● Activity
Look below for the line that contains "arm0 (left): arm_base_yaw" and the line that contains "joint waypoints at", then restate both of them and every line in between, exactly. No picture goes in the copy.

:: Material for this task

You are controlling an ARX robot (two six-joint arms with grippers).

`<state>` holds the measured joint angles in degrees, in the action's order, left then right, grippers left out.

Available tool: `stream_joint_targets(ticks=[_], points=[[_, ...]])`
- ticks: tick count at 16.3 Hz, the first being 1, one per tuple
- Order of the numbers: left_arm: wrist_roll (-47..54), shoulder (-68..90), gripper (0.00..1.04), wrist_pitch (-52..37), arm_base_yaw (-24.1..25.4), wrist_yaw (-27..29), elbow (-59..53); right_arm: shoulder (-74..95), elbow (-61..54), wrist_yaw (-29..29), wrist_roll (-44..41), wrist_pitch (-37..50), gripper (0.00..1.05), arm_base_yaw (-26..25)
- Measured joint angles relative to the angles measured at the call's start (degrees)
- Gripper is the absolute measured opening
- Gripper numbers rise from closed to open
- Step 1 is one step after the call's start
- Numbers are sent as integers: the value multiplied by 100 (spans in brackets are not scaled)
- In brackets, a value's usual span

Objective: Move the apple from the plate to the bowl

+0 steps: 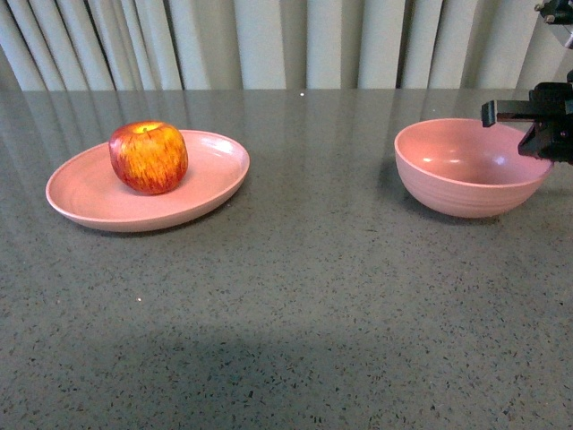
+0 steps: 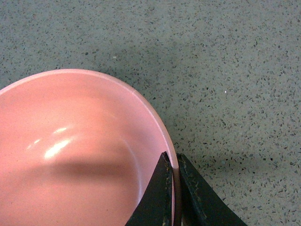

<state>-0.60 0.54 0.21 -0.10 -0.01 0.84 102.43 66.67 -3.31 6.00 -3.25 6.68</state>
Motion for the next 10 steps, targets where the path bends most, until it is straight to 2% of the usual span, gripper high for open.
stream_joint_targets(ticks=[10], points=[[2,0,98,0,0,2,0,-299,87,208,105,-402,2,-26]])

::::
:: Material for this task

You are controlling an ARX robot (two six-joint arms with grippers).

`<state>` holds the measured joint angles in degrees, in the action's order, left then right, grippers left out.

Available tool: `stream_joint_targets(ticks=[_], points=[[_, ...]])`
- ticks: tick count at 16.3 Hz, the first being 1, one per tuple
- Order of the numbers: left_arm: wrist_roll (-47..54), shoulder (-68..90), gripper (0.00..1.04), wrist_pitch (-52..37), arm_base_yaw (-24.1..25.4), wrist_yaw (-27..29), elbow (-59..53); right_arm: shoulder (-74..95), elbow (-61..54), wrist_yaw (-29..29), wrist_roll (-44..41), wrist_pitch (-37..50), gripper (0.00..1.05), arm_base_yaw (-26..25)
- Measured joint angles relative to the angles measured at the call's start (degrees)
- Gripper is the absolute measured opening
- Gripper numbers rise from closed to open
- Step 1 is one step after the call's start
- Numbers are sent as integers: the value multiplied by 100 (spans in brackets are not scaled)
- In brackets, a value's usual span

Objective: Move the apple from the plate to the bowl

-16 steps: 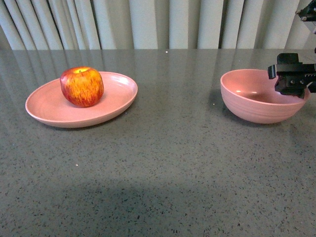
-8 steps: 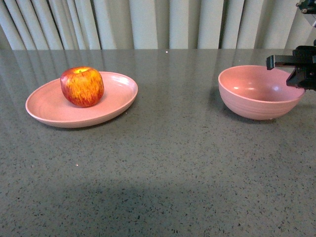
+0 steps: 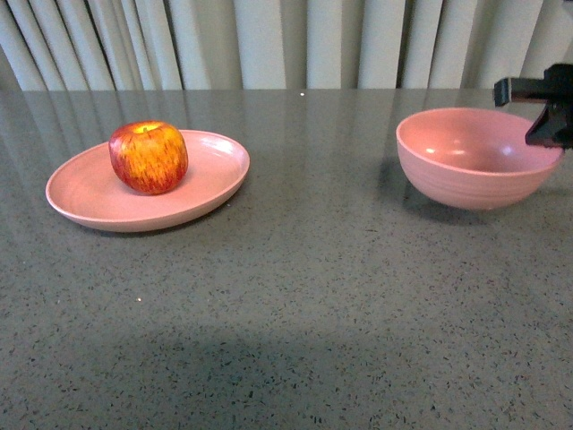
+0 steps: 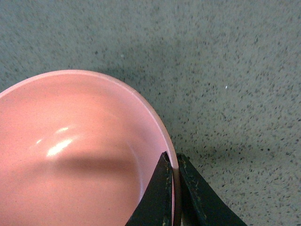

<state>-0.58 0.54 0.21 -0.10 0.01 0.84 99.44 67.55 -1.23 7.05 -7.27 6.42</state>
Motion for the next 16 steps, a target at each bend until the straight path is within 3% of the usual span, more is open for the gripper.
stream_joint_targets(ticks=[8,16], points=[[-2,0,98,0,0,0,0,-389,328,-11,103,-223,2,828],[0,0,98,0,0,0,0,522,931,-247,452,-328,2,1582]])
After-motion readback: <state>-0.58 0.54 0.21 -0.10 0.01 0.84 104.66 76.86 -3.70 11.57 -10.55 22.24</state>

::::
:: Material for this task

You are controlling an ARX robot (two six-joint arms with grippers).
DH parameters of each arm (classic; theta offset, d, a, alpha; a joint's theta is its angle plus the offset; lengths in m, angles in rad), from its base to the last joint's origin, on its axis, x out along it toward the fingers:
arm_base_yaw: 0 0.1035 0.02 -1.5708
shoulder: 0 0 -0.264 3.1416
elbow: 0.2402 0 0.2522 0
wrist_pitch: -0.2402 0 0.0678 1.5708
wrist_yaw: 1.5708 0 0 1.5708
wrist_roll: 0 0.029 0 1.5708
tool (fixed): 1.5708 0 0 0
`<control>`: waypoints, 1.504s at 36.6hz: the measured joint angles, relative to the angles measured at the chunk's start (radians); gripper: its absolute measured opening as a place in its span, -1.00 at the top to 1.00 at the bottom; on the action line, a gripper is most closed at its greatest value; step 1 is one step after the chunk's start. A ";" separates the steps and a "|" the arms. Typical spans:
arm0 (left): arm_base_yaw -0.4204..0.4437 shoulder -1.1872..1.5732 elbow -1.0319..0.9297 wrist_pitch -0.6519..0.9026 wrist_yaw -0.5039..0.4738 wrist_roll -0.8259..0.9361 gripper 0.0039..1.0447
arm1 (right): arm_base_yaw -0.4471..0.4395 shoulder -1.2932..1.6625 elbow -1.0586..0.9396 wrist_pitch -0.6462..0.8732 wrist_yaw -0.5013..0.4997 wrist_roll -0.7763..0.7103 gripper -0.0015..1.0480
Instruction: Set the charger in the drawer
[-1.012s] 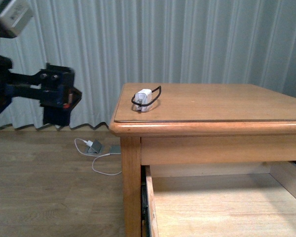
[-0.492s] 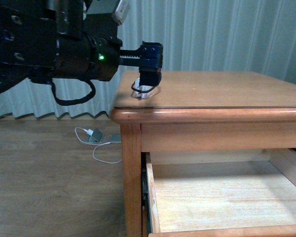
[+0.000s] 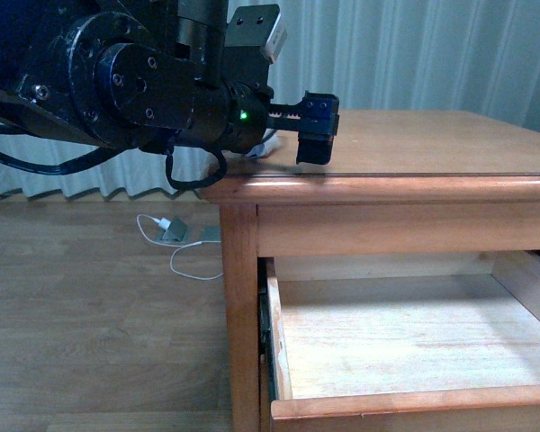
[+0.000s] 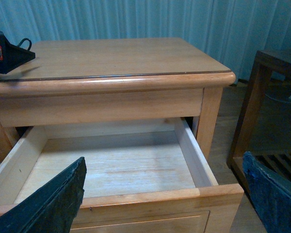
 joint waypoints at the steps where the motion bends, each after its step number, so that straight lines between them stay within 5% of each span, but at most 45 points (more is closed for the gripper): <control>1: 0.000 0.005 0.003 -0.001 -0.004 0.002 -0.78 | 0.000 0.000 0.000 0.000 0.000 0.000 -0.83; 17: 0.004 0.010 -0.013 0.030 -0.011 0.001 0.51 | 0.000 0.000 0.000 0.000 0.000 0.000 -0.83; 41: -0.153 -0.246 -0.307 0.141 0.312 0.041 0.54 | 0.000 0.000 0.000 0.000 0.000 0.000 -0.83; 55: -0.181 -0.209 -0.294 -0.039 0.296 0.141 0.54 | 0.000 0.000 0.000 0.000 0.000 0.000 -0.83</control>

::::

● Problem solution
arm0 (left): arm_base_yaw -0.4204..0.4437 shoulder -1.1872..1.5732 elbow -1.0319..0.9297 wrist_pitch -0.6519..0.9026 wrist_yaw -0.5039..0.4738 wrist_roll -0.8259..0.9361 gripper 0.0039..1.0447
arm1 (right): arm_base_yaw -0.4471..0.4395 shoulder -1.2932..1.6625 elbow -1.0586..0.9396 wrist_pitch -0.6462..0.8732 wrist_yaw -0.5013..0.4997 wrist_roll -0.7763..0.7103 gripper -0.0015..1.0480
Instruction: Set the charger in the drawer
[-1.012s] 
[-0.492s] 
[+0.000s] 
[+0.000s] 
 joint waypoints at the steps where the motion bends, each after its step number, so that straight lines between them stay within 5% of each span, but at most 45 points (more is closed for the gripper): <control>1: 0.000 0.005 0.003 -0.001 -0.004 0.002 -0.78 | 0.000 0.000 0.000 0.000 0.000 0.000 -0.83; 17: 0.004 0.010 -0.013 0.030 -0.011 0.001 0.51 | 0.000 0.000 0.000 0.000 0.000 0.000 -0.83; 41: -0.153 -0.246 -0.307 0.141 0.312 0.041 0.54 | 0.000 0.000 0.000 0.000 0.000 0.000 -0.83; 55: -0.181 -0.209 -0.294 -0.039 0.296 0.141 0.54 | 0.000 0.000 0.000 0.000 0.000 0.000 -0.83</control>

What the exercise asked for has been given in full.